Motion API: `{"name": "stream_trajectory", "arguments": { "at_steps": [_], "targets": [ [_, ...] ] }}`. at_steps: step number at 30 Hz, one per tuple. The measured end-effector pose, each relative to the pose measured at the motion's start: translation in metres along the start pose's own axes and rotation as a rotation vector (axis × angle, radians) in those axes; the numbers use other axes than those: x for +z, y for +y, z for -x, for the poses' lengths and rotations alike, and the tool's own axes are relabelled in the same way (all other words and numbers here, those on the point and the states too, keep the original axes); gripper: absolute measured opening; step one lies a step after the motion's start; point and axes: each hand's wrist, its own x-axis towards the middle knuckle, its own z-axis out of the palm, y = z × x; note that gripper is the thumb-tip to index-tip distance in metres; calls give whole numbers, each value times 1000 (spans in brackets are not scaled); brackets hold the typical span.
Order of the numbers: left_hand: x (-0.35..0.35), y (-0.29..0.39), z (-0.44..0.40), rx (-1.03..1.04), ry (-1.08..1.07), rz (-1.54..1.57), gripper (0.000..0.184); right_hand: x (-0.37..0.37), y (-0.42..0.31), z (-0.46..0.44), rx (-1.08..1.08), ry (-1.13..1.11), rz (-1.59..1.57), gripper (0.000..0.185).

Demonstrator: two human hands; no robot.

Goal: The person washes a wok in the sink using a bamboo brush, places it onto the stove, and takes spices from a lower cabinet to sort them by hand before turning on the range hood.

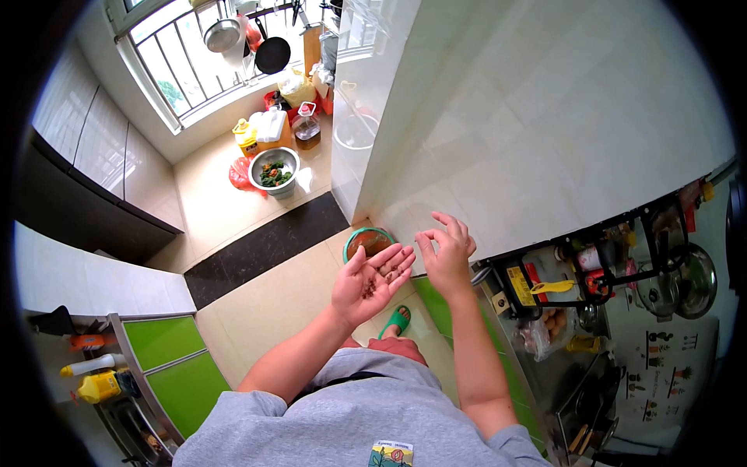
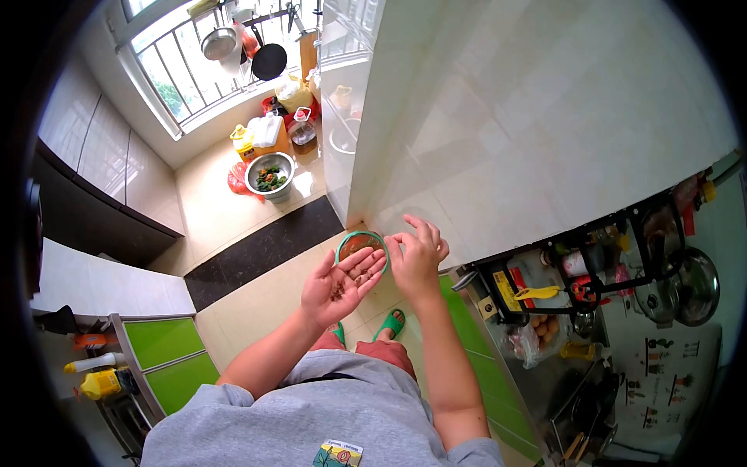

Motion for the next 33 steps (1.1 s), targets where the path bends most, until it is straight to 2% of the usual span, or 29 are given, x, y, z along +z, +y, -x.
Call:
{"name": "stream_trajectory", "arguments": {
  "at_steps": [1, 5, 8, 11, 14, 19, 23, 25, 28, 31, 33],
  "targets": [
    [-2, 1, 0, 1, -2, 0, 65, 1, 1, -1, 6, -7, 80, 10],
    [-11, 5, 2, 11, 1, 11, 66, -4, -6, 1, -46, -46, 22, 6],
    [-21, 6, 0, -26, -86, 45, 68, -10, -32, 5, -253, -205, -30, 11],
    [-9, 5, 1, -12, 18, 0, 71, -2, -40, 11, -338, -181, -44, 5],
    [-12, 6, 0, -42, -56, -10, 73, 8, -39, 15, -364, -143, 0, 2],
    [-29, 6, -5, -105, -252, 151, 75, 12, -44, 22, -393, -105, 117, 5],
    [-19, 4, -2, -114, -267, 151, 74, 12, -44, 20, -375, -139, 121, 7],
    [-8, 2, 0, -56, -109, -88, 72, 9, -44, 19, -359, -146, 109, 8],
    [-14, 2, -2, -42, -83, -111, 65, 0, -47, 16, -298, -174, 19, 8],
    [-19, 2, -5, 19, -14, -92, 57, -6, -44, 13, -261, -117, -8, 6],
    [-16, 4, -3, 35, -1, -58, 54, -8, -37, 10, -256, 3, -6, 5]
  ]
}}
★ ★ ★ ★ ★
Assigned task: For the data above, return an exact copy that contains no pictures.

Your solution:
Motion API: `{"name": "stream_trajectory", "arguments": { "at_steps": [_], "targets": [ [_, ...] ] }}`. at_steps: step number at 30 Hz, one per tuple. The measured end-effector pose, each relative to the pose measured at the motion's start: translation in metres along the start pose's own axes and rotation as a rotation vector (axis × angle, radians) in those axes; the numbers use other axes than those: x for +z, y for +y, z for -x, for the poses' lengths and rotations alike, and the tool's own axes are relabelled in the same way (all other words and numbers here, those on the point and the states too, keep the original axes); gripper: absolute measured opening; step one lies a step after the motion's start; point and axes: each hand's wrist, its own x-axis towards the middle knuckle, its own z-axis out of the palm, y = z × x; note that gripper is the thumb-tip to index-tip distance in metres; calls give whole numbers, each value times 1000 (spans in brackets are not scaled); brackets hold the typical span.
Order of the numbers: left_hand: x (-0.35..0.35), y (-0.29..0.39), z (-0.44..0.40), rx (-1.03..1.04), ry (-1.08..1.07), rz (-1.54..1.57), gripper (0.000..0.184); right_hand: x (-0.37..0.37), y (-0.42..0.31), z (-0.46..0.44), rx (-1.08..1.08), ry (-1.13..1.11), rz (-1.59..1.57), gripper (0.000..0.185).

Demonstrator: two human hands; no robot.

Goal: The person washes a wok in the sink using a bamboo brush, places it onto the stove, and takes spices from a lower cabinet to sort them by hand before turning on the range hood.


Motion for the next 33 steps (1.1 s), targets where the path bends most, until it is straight to 2% of the usual span, or 29 are given, x, y, z along +z, +y, -x.
Call:
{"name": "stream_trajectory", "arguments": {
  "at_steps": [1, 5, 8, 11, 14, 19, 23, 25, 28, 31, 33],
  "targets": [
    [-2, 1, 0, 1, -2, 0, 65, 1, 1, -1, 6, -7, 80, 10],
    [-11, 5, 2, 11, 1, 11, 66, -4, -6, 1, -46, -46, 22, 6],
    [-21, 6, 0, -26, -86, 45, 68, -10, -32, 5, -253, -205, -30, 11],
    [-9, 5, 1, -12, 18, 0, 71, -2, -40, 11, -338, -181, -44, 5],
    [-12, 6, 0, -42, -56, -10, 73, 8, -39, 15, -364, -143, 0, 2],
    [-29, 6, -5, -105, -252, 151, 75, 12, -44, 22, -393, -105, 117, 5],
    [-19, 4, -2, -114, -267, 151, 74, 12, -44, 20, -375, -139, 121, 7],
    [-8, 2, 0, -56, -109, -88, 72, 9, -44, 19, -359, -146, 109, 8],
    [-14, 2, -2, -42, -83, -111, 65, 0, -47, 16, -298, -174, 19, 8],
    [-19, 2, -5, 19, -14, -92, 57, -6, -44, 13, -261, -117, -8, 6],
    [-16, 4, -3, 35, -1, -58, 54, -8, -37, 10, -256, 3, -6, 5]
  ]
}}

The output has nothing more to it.